*Requirement:*
From start to end, write out the following data exactly, apart from its images.

==== Dataset content

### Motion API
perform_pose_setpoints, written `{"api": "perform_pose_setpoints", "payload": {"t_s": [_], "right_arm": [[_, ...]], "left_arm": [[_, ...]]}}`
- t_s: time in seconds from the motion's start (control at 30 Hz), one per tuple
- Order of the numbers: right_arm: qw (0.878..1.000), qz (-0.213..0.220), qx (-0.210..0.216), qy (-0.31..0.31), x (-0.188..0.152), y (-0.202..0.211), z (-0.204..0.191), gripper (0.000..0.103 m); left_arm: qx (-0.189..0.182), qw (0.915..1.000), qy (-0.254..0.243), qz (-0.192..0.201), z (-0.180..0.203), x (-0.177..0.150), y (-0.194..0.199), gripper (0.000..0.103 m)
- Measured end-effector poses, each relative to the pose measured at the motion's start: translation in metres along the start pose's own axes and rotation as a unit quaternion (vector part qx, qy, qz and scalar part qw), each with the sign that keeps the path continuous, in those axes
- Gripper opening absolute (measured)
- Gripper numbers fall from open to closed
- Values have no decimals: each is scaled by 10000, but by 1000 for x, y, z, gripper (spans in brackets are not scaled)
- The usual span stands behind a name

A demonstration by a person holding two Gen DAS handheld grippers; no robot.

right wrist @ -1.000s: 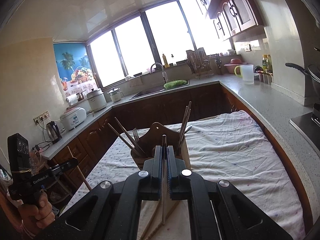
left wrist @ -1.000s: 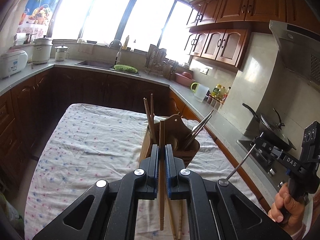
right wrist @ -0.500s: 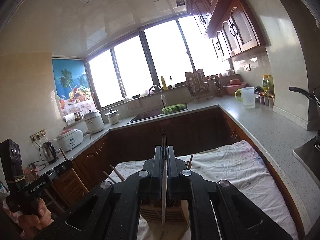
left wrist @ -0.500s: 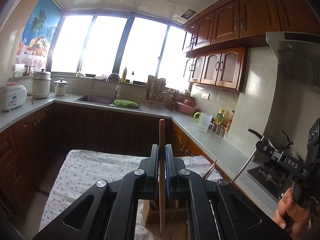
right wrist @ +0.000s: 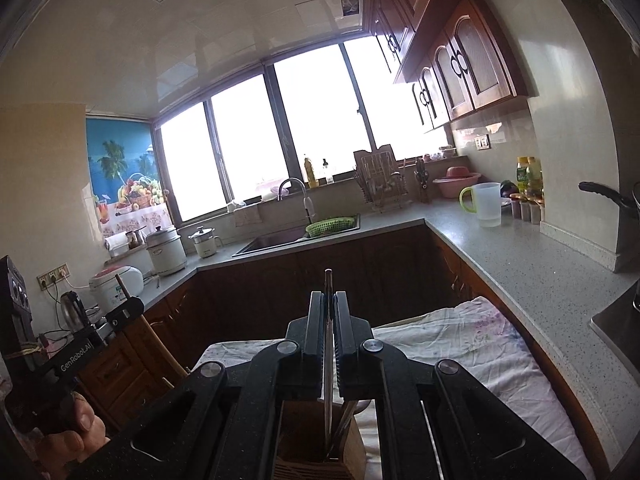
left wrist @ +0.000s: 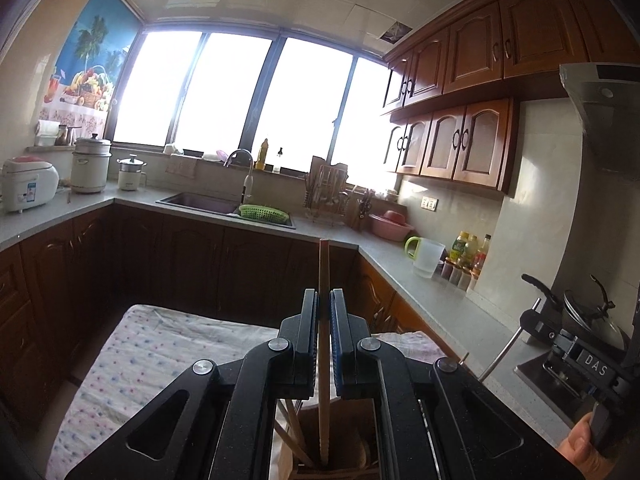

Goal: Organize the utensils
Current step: 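Lift the wooden chopstick with the left tool while the right tool lowers the steel chopstick into the holder, then open the left tool over the holder while the right tool releases its steel chopstick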

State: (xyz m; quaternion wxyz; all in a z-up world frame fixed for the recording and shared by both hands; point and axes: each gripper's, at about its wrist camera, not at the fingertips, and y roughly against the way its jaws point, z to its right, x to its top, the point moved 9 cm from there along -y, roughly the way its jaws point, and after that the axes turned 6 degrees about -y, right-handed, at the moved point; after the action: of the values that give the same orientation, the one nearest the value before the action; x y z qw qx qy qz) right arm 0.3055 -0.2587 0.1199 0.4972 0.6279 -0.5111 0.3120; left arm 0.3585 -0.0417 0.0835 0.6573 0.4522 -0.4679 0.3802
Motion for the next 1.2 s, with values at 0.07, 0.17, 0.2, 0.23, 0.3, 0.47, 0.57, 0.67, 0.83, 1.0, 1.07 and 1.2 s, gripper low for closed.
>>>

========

*Solution:*
### Motion API
perform_pose_setpoints, written `{"api": "perform_pose_setpoints", "payload": {"t_s": [_], "right_arm": [[_, ...]], "left_arm": [[_, ...]]}}`
- t_s: time in seconds from the motion's start (control at 30 Hz), one per tuple
- Order of the numbers: right_arm: qw (0.878..1.000), qz (-0.213..0.220), qx (-0.210..0.216), qy (-0.31..0.31), x (-0.188..0.152), y (-0.202..0.211), z (-0.204..0.191), gripper (0.000..0.103 m); left_arm: qx (-0.189..0.182), qw (0.915..1.000), qy (-0.254..0.243), qz (-0.192..0.201), z (-0.180..0.203), x (-0.177..0.150), y (-0.194..0.199), gripper (0.000..0.103 m)
- Measured end-effector poses, each relative to the pose measured at the motion's start: translation in metres along the start pose's own axes and rotation as a unit quaternion (vector part qx, qy, qz and scalar part qw), each with the sign that keeps the path continuous, in those axes
- Gripper opening absolute (measured)
- Gripper numbers fall from open to closed
- Values have no decimals: each is scaled by 10000, but by 1000 for x, y, z, gripper (spans in brackets are not scaled)
- The usual span stands behind a name

A demonstration by a person holding two Gen DAS handheld grippers; no robot.

right wrist @ -1.000s: 
left wrist @ -1.000s: 
right wrist @ -0.500s: 
left wrist @ -0.500s: 
right wrist @ +0.000s: 
left wrist @ +0.000s: 

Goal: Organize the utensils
Current step: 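Lift the wooden chopstick with the left tool while the right tool lowers the steel chopstick into the holder, then open the left tool over the holder while the right tool releases its steel chopstick
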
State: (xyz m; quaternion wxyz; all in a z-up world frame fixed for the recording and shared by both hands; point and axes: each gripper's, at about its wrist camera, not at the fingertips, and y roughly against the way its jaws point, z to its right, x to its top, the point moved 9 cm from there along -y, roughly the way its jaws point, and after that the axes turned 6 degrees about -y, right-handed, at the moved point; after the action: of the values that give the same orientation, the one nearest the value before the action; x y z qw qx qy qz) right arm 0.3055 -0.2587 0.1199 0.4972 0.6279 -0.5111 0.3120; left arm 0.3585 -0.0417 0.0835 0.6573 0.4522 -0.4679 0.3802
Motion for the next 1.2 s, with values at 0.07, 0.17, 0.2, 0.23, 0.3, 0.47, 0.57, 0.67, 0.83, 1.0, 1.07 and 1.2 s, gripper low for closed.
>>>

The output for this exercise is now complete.